▶ [TASK DETAILS]:
Return only the lines of the listing below that run from the line with "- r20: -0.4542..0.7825" through the line with "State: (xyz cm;", both ends included, exactly as written.
Segment Start: THE DATA
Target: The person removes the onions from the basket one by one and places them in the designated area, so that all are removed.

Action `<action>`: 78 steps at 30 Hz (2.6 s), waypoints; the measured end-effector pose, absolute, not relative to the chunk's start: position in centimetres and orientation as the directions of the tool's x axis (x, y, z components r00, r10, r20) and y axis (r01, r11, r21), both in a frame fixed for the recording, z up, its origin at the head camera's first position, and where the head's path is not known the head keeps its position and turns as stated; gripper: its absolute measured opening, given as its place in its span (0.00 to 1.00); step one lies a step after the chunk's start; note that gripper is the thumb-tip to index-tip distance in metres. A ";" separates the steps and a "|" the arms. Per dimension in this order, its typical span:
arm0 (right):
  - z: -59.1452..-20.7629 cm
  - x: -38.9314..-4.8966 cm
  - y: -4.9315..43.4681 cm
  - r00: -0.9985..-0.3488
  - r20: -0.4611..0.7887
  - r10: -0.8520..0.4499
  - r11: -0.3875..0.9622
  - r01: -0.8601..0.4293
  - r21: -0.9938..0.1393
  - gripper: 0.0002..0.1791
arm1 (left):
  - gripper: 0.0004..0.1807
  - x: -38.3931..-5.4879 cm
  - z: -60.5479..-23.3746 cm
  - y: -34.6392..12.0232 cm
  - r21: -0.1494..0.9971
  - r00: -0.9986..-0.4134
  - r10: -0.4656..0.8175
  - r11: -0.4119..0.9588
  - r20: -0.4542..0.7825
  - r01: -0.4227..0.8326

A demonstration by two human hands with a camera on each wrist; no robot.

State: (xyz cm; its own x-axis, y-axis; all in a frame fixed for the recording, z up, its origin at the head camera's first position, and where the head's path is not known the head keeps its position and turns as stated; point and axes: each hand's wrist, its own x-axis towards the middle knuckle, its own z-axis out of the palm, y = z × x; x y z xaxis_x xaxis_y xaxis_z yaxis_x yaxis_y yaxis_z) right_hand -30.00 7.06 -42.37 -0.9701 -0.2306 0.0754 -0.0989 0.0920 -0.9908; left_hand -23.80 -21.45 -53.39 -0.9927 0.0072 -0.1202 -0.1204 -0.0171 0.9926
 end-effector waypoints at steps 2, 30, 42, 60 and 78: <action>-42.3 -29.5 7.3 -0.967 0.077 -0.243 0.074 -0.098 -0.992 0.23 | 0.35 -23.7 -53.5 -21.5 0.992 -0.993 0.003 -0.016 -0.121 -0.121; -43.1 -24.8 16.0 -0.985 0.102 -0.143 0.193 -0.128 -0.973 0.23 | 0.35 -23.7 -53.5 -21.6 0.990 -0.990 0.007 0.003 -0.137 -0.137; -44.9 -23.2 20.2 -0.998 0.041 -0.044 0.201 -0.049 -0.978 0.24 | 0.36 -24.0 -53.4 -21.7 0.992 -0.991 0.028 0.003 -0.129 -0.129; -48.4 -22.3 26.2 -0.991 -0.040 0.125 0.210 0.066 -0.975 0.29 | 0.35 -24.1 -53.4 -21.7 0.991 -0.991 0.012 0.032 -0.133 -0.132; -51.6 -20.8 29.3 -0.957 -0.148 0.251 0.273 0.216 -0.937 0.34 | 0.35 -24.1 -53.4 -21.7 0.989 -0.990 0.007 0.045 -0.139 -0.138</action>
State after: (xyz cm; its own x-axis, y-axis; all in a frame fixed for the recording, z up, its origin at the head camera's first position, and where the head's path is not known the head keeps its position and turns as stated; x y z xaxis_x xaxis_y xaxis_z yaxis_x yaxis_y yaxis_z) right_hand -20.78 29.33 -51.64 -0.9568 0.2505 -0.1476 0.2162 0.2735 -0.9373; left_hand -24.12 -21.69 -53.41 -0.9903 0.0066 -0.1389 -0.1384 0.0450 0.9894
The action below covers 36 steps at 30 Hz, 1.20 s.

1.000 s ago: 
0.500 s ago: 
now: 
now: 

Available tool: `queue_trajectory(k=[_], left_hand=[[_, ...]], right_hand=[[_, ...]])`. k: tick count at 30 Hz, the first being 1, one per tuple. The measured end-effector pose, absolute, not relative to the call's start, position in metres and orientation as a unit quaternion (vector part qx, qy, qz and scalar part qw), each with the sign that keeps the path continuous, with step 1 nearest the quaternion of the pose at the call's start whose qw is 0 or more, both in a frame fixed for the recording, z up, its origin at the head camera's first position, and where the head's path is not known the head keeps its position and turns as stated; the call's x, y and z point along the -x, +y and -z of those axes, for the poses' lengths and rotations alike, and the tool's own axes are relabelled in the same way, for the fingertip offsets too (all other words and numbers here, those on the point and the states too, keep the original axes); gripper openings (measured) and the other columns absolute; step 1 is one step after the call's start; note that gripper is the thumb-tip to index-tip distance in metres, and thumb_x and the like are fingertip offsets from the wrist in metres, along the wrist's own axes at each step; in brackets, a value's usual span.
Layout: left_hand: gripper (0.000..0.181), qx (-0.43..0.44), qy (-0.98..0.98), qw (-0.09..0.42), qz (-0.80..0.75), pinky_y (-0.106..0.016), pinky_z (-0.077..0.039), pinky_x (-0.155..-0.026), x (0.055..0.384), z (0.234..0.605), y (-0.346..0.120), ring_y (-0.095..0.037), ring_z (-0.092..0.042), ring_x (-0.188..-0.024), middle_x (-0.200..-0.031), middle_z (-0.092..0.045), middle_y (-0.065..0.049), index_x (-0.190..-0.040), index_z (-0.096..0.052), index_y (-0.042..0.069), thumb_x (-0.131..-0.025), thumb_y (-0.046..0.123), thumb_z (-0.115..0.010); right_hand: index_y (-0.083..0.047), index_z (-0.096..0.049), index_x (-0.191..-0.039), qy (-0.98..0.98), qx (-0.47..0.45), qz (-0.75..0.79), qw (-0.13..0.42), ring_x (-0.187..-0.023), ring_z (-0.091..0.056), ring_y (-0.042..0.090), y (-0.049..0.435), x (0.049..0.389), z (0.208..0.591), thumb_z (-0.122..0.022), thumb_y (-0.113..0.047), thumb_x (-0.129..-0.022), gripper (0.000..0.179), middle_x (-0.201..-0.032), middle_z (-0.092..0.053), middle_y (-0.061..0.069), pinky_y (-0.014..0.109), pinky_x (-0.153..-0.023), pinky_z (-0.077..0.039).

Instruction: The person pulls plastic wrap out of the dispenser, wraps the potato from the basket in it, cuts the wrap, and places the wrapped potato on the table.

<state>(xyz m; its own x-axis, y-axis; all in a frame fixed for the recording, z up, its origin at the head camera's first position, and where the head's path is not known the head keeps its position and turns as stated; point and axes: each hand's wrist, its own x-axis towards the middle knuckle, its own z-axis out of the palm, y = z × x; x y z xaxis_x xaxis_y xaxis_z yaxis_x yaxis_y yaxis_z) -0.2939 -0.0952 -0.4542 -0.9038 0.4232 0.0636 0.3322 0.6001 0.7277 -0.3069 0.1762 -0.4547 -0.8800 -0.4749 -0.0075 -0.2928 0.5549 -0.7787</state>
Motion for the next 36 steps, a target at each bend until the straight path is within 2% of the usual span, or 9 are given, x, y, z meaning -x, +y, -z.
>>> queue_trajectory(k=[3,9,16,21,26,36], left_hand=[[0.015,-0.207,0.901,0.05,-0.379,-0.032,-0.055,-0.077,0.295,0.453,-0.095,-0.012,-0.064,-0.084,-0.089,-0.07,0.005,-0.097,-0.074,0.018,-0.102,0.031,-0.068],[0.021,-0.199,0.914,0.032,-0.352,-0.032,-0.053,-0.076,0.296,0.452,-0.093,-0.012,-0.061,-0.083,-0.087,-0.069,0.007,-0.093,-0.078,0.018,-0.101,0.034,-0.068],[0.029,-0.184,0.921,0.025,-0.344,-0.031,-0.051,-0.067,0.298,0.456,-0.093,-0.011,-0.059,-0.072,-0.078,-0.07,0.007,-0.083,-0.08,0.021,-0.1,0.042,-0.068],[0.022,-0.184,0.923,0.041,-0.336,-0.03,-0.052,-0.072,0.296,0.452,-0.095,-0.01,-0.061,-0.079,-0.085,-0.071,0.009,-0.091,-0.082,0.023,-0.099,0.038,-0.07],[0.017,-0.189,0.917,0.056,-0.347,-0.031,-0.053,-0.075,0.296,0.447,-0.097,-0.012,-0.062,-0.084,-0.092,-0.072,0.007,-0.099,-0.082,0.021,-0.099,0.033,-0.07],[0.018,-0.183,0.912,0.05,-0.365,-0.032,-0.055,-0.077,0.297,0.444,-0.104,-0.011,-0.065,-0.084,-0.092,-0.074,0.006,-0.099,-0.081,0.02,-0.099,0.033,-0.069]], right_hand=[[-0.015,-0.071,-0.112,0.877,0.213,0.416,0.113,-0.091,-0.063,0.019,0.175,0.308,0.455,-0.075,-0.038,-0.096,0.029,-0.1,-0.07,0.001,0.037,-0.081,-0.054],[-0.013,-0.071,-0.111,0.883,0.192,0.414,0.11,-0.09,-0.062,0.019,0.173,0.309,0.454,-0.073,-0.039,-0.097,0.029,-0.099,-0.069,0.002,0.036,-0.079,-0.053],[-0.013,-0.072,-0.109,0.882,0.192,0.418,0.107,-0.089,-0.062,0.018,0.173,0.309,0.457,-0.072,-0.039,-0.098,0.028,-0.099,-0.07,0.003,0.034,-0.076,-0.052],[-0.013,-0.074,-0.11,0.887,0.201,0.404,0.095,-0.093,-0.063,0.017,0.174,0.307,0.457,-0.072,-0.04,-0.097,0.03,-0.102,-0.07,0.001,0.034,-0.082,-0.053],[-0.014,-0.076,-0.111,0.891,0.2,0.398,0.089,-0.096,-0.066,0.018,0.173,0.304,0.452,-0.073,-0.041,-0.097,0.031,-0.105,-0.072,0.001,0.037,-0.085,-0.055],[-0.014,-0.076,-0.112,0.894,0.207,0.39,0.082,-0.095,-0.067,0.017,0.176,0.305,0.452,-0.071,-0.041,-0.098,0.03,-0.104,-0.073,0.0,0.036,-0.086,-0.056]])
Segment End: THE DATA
▶ [OUTPUT]:
  - r20: -0.4542..0.7825
  - r01: -0.4227..0.8326

A demonstration by two human hands with a camera on each wrist; no robot.

State: (xyz cm; its own x-axis, y-axis; all in a frame fixed for the recording, z up, its origin at the head camera's first position, and where the head's path is not known the head keeps its position and turns as stated; point and axes: each hand's wrist, its own x-axis towards the middle knuckle, its own z-axis out of the palm, y = z × x; x y z xaxis_x xaxis_y xaxis_z yaxis_x yaxis_y yaxis_z) right_hand -30.00 7.06 -42.37 -0.9701 -0.2306 0.0754 -0.0989 0.0920 -0.9908; left_hand -23.80 -21.45 -53.39 -0.9927 0.0072 -0.1202 -0.1204 -0.0171 0.9926

There is nothing further to this answer.